Non realisticamente. Gli Stati Uniti lo sanno benissimo. La scadenza, però, serve come leva politica: è un modo per forzare l’Europa ad assumersi responsabilità immediate e a riconoscere che l’ombrello americano non sarà eterno. L’Europa deve convincersi che la propria sicurezza non può dipendere strutturalmente da Washington.
Nel 2027 non sarà possibile sostituire le capacità americane più sofisticate, soprattutto quelle di intelligence, sorveglianza, ricognizione e difesa aerea. Sono funzioni che non si acquistano come fossero materiale commerciale. Tuttavia, la minaccia è credibile: gli Stati Uniti possono ridurre la presenza, riportarla ai livelli pre-Ucraina e chiedere agli europei di coprire la differenza.

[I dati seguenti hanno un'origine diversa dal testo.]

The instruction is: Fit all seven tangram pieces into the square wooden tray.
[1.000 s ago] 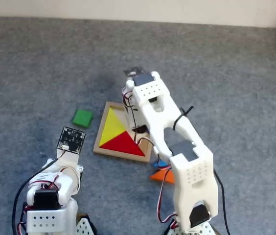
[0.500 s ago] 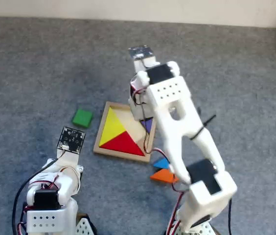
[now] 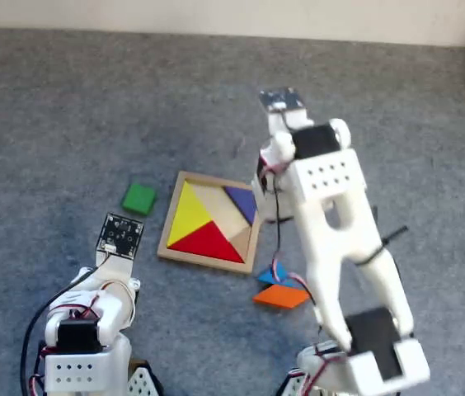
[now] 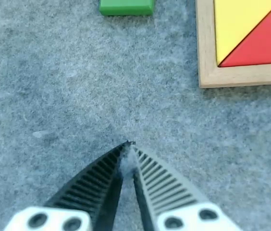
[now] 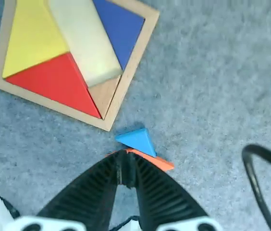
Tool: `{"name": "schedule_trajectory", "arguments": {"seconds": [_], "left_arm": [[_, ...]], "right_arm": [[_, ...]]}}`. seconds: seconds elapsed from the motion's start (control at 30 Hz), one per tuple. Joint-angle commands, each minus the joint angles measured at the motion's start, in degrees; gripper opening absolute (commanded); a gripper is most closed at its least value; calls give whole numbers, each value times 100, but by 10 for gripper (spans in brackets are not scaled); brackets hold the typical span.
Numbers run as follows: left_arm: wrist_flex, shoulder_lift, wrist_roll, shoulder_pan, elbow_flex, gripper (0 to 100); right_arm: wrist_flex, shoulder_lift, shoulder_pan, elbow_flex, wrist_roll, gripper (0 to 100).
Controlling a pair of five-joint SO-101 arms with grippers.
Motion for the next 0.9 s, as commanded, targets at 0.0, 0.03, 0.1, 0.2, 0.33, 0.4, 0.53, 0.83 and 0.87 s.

Il segnale più forte è la disponibilità a cedere il comando del SHAPE alla Germania. Berlino è il Paese più reattivo: ha stanziato oltre 100 miliardi di euro e sta già acquistando sistemi avanzati, come i missili Arrow-3 israeliani. Altri Paesi, invece, sono ancora in piena discussione politica interna.
Esiste lo scenario di una provocazione russa per testare la coesione NATO?
Dal mio punto di vista è possibile. La Russia potrebbe tentare azioni molto limitate nei Paesi baltici, occupando pochi chilometri di territorio e fortificandosi. Sarebbe un modo per verificare se la NATO applica davvero l’articolo 5, cioè “tutti per uno, uno per tutti”. Non parliamo di una guerra di invasione, ma di un test politico: capire se i 32 Stati dell’Alleanza reagirebbero unitariamente oppure si aprirebbero a divisioni.